(Task directions): Retype all of the lines below with no changes.

(Recorded data):
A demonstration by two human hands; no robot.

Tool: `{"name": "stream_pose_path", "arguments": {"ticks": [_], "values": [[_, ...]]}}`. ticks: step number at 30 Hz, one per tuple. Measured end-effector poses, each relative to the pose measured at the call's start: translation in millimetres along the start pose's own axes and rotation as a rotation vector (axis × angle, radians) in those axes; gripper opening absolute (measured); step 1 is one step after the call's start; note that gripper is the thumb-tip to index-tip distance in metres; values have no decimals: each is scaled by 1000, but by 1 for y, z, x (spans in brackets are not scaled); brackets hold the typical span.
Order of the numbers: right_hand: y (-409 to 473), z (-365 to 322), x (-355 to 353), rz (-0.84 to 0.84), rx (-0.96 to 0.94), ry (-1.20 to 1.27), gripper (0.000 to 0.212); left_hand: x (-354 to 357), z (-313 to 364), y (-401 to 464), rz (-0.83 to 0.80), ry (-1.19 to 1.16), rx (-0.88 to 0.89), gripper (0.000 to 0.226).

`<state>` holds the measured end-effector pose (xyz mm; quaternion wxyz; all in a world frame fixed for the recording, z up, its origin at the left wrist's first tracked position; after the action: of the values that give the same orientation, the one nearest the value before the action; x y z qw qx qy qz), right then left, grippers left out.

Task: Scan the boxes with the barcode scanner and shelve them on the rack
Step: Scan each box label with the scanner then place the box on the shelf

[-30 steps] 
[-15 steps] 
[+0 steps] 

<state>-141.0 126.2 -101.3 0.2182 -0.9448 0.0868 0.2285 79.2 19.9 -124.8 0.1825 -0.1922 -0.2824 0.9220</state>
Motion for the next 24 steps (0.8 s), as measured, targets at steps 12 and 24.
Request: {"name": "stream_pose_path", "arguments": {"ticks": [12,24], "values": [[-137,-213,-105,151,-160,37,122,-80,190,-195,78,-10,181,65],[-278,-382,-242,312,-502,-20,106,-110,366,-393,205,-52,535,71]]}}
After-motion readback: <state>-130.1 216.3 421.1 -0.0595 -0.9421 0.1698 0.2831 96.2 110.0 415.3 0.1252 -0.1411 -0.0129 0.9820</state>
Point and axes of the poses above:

(Task solution):
A demonstration by two human hands; no robot.

Tool: `{"name": "stream_pose_path", "arguments": {"ticks": [_], "values": [[_, ...]]}}`. ticks: step number at 30 Hz, one per tuple. Measured end-effector poses, each relative to the pose measured at the call's start: translation in millimetres along the start pose's own axes and rotation as a rotation vector (axis × angle, radians) in those axes; gripper opening absolute (measured); step 1 is one step after the call's start; note that gripper is the thumb-tip to index-tip distance in metres; values have no decimals: each is scaled by 1000, but by 1 for y, z, x (spans in brackets are not scaled); brackets hold the typical span.
Order of the numbers: right_hand: y (-409 to 473), z (-365 to 322), x (-355 to 353), rz (-0.84 to 0.84), rx (-0.96 to 0.94), ry (-1.20 to 1.27), gripper (0.000 to 0.212); left_hand: x (-354 to 357), z (-313 to 364), y (-401 to 464), rz (-0.83 to 0.80), ry (-1.19 to 1.16), rx (-0.88 to 0.89), gripper (0.000 to 0.226).

`<state>` holds the measured end-effector pose (xyz mm; quaternion wxyz; all in a world frame fixed for the recording, z up, its origin at the left wrist's first tracked position; after the action: of the values that give the same orientation, the one nearest the value before the action; x y z qw qx qy qz), right then left, grippers left out.

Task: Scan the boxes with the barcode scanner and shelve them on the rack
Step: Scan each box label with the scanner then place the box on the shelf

[-30 steps] 
[-15 steps] 
[+0 steps] 

<state>-141.0 126.2 -101.3 0.2182 -0.9448 0.0868 0.2285 79.2 19.9 -124.8 0.1825 -0.1922 -0.2824 0.9220</state>
Motion for the next 24 steps (0.8 s), as measured, targets at steps 12 and 24.
Request: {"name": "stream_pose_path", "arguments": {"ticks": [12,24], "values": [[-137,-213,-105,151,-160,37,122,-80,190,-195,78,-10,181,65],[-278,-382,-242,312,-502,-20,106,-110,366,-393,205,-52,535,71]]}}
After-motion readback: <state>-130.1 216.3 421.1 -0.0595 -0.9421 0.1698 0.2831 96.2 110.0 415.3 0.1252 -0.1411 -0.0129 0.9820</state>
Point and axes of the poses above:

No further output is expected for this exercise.